Cytokines mediate local inflammatory responses at the site of injury and infection. An exaggerated pro-inflammatory cytokine response to infectious stimuli may result in severe hemodynamic effects (i.e., septic shock) and alteration in the metabolic equilibrium (i.e., increased muscle catabolism and wasting) (23). In this clinical study, no significant difference among the groups in TNF-α, IL-1, and IL-6 levels was found in all the serum samples collected before HP, during the operation, and postoperatively (at 4 h and the 24 h).
The small number of patients is the most important limitation of this study that needs to be acknowledged. Moreover, different temperatures and different preconditioning models may leasd to different results. The duration of HT (39°C) (1 h and 12 h) before surgery, may not have been the best model. Recent research has shown that HSPs can protect isolated cells from the cytotoxic effects of IL-1 and TNF-α, which are considered to be the chief mediators of sepsis (24-26). In this study, HSPs were not investigated. However, IL-1, IL-6, and TNF-α levels were not significantly different in the control and HP groups, which provides indirect effect on the HSP response.
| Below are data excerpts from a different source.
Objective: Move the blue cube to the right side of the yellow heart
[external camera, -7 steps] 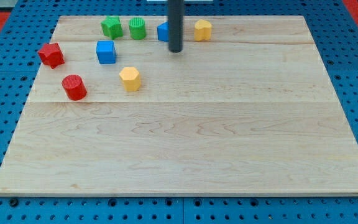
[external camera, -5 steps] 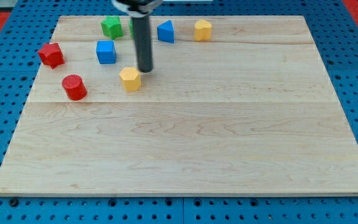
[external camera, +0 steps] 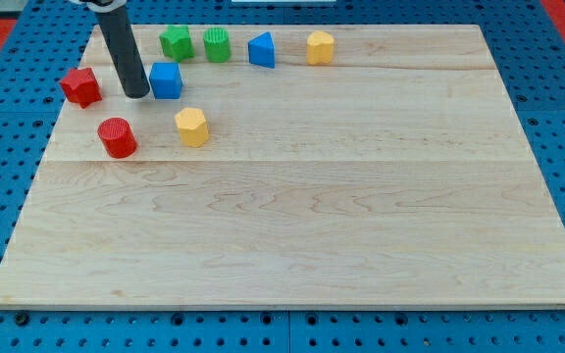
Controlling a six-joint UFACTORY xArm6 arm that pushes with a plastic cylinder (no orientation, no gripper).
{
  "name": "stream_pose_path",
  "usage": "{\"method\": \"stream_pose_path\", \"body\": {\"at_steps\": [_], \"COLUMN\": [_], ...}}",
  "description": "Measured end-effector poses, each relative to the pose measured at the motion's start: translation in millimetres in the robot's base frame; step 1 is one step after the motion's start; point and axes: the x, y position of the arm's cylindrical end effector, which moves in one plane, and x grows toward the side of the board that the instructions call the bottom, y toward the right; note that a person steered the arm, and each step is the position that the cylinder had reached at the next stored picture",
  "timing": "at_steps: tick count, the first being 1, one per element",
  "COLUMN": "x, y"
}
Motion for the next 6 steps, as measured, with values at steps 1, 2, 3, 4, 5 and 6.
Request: {"method": "stream_pose_path", "body": {"at_steps": [1,2,3,4,5,6], "x": [-19,-13,6,28,37,36], "y": [-5,45,98,147,199,238]}}
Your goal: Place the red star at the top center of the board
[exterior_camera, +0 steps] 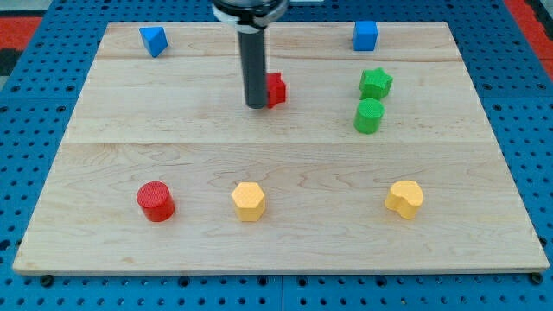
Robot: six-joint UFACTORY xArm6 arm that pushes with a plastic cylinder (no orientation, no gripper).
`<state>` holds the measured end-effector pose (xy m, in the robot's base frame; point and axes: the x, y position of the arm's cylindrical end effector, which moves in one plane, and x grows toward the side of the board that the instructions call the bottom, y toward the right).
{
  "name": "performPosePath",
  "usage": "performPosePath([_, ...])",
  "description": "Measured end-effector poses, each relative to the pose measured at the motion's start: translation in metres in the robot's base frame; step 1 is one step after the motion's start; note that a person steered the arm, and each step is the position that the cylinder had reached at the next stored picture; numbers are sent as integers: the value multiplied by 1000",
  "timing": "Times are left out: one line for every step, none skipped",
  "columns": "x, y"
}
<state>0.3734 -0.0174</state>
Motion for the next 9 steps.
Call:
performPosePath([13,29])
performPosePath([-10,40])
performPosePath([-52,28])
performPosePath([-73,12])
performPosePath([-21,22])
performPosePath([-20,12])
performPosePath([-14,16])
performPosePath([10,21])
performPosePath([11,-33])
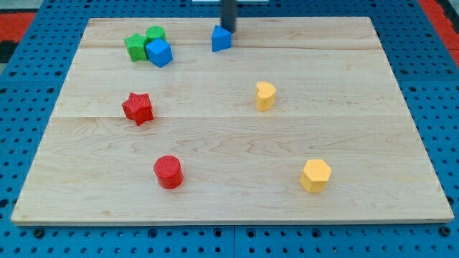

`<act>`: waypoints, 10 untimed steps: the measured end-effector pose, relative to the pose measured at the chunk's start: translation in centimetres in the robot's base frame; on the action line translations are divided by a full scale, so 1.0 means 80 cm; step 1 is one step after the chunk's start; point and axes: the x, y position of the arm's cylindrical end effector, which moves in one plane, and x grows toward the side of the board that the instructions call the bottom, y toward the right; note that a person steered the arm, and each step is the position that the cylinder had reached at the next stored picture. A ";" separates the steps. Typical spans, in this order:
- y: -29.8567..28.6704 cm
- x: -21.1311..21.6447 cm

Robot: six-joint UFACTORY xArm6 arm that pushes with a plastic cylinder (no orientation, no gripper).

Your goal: Move blue triangle closer to blue cube

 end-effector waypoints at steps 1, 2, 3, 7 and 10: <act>-0.041 0.000; 0.007 -0.013; 0.075 -0.019; 0.037 0.018; -0.001 0.027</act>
The pro-inflammatory cytokine response was not different among the groups and at the same time the values obtained varied widely in both groups, contributing to statistical indifference. Superficial SSI was detected in six patients in the HP group (30%) and in five patients in the control group (24%) during the postoperative 30-day follow-up. Also, one anastomotic leak was noted. The presence of infection increases pro-inflammatory cytokines, and high infection rate is probably responsible for the broad variation in cytokine values.
Conclusion
This study showed that HP has no effect on SSI and cytokine response in patients undergoing elective surgical intervention for colorectal cancer.